Since her college years, Terrell was an active suffragist and was a member of the National American Woman Suffrage Association (NAWSA). Due to the NAWSA’s objection to including African-American women in its agenda, in 1892, Terrell, alongside six other women, established the Colored Women’s League in Washington, D.C. Around the same time, another group of progressive African-American women were gathering in Boston, Massachusetts under the direction of suffragist and intellectual Josephine St. Pierre Ruffin under the name Federation of Afro-American Women. As the president of the organization, she decided to combine efforts of the Federation of Afro-American Women along with similar other organizations across the United States to reach a wider focus of Black women workers, students and activists nearing the beginning of the 20th century.

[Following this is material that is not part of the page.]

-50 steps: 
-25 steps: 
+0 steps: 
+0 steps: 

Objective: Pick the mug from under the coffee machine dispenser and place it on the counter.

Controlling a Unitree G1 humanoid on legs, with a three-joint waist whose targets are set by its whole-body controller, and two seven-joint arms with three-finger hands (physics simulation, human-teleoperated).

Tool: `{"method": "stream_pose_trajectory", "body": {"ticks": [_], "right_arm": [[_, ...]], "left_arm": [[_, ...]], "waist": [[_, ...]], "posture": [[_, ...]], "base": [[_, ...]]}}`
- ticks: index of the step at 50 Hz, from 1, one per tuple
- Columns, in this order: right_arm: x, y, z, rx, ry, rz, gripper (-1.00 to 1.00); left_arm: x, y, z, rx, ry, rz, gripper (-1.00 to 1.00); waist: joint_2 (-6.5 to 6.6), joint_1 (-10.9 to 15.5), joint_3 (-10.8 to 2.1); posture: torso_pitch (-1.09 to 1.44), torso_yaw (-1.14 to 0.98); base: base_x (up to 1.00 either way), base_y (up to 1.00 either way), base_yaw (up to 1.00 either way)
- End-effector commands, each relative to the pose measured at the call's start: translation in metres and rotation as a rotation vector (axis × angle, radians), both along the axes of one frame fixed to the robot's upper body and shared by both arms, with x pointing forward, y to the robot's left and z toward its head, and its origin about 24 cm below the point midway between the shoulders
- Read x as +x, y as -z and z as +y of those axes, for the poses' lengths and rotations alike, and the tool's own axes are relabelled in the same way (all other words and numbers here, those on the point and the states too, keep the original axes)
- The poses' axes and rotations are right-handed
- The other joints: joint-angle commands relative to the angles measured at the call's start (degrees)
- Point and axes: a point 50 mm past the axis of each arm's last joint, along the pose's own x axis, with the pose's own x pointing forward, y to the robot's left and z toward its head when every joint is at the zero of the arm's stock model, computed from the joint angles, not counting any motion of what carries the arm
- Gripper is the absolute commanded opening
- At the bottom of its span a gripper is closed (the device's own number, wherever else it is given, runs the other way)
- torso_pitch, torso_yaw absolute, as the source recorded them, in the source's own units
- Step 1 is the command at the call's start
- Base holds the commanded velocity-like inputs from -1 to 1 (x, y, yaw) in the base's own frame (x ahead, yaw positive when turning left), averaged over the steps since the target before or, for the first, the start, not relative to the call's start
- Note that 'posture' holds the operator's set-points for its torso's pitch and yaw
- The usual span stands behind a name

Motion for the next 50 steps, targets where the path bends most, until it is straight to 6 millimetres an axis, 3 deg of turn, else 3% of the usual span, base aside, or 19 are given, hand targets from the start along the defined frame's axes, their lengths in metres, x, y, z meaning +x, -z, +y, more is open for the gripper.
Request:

In 1896, out of this union, she became the first president of the newly formed National Association of Colored Women, an organization which under her leadership worked to achieve educational and social reform and an end to discriminatory practices. As a national federation of local Black women’s clubs, NACW created unity across the Black reform movement and promoted respect for all Black women. The NACW's motto is "Lifting as we climb". In addition to serving as president of the National Association of Colored Women, Terrell also supported the Black woman’s right to vote. The League provided night classes for women, childcare for working mothers, and kindergarten classes for Black children. The NACW members dedicated their time and resources “to uplifting women, children, families…and the community through service, community education…and the promotion of racial harmony among all people.”

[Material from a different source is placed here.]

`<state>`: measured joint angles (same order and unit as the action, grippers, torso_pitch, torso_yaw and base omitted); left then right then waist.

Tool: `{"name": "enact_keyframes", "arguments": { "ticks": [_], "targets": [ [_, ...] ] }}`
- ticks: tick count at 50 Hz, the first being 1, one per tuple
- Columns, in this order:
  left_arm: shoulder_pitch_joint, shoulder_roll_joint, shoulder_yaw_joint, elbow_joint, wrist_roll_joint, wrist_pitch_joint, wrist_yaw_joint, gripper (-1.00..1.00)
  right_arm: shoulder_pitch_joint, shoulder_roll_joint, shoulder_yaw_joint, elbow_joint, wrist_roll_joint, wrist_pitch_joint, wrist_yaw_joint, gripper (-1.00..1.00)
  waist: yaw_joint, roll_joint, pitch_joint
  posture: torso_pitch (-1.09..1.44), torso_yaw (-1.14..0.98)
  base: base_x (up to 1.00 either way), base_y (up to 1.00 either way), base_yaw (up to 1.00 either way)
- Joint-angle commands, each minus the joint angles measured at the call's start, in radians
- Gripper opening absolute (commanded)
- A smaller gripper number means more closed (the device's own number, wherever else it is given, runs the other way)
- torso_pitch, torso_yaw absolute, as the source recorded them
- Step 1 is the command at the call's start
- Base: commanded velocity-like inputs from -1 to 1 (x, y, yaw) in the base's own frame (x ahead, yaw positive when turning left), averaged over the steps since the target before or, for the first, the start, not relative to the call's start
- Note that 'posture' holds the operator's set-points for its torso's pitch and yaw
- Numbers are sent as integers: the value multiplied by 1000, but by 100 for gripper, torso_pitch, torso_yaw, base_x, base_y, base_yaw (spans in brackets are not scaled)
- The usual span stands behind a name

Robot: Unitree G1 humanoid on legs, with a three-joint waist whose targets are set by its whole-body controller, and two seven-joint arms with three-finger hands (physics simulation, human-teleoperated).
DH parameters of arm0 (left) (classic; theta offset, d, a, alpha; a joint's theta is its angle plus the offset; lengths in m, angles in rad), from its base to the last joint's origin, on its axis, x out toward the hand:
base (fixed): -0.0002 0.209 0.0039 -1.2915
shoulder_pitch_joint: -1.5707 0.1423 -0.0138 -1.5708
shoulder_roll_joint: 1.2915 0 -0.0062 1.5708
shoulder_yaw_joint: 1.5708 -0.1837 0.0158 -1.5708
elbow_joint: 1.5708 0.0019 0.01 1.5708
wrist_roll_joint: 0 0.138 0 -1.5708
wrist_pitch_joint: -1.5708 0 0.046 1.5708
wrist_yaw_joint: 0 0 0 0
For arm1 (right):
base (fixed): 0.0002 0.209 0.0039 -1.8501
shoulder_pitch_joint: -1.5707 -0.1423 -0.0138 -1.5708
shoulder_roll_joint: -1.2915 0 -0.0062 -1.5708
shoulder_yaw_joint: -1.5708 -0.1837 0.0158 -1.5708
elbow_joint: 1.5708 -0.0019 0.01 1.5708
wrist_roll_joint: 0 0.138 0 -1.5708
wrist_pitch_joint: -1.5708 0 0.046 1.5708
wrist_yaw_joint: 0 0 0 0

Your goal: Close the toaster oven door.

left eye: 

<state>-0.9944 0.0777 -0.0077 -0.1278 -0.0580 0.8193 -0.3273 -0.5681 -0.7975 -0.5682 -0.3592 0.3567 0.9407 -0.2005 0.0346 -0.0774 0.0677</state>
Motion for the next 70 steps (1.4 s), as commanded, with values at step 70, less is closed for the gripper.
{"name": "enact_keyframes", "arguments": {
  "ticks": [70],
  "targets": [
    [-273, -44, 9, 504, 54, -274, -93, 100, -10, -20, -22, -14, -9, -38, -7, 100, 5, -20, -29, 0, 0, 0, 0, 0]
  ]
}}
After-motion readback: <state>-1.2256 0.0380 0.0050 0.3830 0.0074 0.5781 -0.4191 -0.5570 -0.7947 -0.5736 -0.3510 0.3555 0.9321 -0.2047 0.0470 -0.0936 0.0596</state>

Specifically, Mary spoke to diverse audiences on topics such as African American empowerment and women’s suffrage. Along with Ida B. Wells-Barnett, Terrell brought attention to the atrocity of lynching, by telling the story of when her friend, Thomas Moss, who had owned a successful grocery in Memphis and was killed by racist thugs. Appointed to the District of Columbia Board of Education in 1895, Terrell was the first Black woman to hold such a position. In that role, which she held for eleven years, she visited schools, raised funds, and encouraged schools to celebrate Frederick Douglass Day, a precursor to today’s Black History Month. She conceived of "Douglass Day" after the passing of Douglass in February of 1895, to highlight the global achievements of African Americans.

Indeed, she was well-regarded as a Black history buff. Terrell regularly received invitations to lecture on “the history, progress and future of the Negros of the Unites States.” Terrell later lauded her creation of Douglass Day: "I was convinced then as I am today that it is our duty to teach our youth that men and women of our racial group have distinguished themselves in various ways just as those of other races have done. For many years Douglass Day was faithfully observed in our public schools. If I had done nothing else during the 11 years I served as a member of the Board of Education than to make it possible or our boys and girls in Washington to learn what a great man Frederick Douglass was I should consider that my service in that capacity was well worthwhile.